Transformer
Transformer is for pre-processing. In many deep learning workload, input data need to be pre-processed before fed into model. For example, in CNN, the image file need to be decoded from some compressed format(e.g. jpeg) to float arrays, normalized and cropped to some fixed shape. You can also find pre-processing in other types of deep learning work load(e.g. NLP, speech recognition). In BigDL, we provide many pre-process procedures for user. They're implemented as Transformer.
The transformer interface is
trait Transformer[A, B] extends Serializable {
def apply(prev: Iterator[A]): Iterator[B]
}
It's simple, right? What a transformer do is convert a sequence of objects of Class A to a sequence of objects of Class B.
Transformer is flexible. You can chain them together to do pre-processing. Let's still use the CNN example, say first we need read image files from given paths, then extract the image binaries to array of float, then normalized the image content and crop a fixed size from the image at a random position. Here we need 4 transformers, PathToImage
, ImageToArray
, Normalizor
and Cropper
. And then chain them together.
FeatureTransformer
FeatureTransformer
is the transformer that transforms from ImageFeature
to ImageFeature
.
FeatureTransformer
extends 'Transformer[ImageFeature, ImageFeature]'.
FeatureTransformer can be chained with FeatureTransformer with the
The key function in FeatureTransformer
is transform
, which does the ImageFeature transformation
and exception control.
While transformMat
is called by transform
,
and it is expected to contain the actual transformation of an ImageFeature.
It is advised to override transformMat
when you implement your own FeatureTransformer.
Brightness
Scala:
val brightness = Brightness(deltaLow: Double, deltaHigh: Double)
Python:
brightness = Brightness(delta_low, delta_high)
Adjust the image brightness.
deltaLow
brightness parameter: low bound
deltaHigh
brightness parameter: high bound
Scala example:
import com.intel.analytics.bigdl.transform.vision.image.augmentation._
val data = ImageFrame.read("/tmp/test.jpg")
val transformer = Brightness(0, 32)
val transformed = transformer(data)
Python example:
from bigdl.transform.vision.image import *
brightness = Brightness(0.0, 32.0)
local_image_frame = ImageFrame.read("/tmp/test.jpg")

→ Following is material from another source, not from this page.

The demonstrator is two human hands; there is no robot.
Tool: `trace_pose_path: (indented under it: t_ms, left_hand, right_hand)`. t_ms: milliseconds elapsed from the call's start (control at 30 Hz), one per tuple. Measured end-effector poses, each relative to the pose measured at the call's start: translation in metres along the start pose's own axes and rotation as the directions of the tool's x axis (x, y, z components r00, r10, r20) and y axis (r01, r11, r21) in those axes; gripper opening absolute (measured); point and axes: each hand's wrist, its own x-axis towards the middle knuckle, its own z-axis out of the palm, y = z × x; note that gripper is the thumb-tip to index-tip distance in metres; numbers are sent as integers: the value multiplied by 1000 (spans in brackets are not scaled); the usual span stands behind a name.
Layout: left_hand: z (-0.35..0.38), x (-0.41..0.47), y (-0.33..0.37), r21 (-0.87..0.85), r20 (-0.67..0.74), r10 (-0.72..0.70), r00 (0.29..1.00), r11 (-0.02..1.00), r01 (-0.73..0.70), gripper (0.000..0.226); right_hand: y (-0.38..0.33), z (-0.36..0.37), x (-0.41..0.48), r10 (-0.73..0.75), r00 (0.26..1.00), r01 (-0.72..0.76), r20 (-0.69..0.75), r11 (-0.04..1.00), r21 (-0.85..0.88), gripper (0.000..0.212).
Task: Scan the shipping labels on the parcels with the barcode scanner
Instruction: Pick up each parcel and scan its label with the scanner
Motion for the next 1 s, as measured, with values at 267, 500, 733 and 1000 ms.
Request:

transformed = brightness(local_image_frame)
Hue
Scala:
val transformer = Hue(deltaLow: Double, deltaHigh: Double)
Python:
transformer = Hue(delta_low, delta_high)
Adjust the image hue.
deltaLow
Hue parameter: low bound
deltaHigh
Hue parameter: high bound
Scala example:
import com.intel.analytics.bigdl.transform.vision.image.augmentation._
val data = ImageFrame.read("/tmp/test.jpg")
val transformer = Hue(-18, 18)
val transformed = transformer(data)
Python example:
from bigdl.transform.vision.image import *
transformer = Hue(-18.0, 18.0)
local_image_frame = ImageFrame.read("/tmp/test.jpg")
transformed = transformer(local_image_frame)
Saturation
Scala:
val transformer = Saturation(deltaLow: Double, deltaHigh: Double)
Python:
transformer = Saturation(delta_low, delta_high)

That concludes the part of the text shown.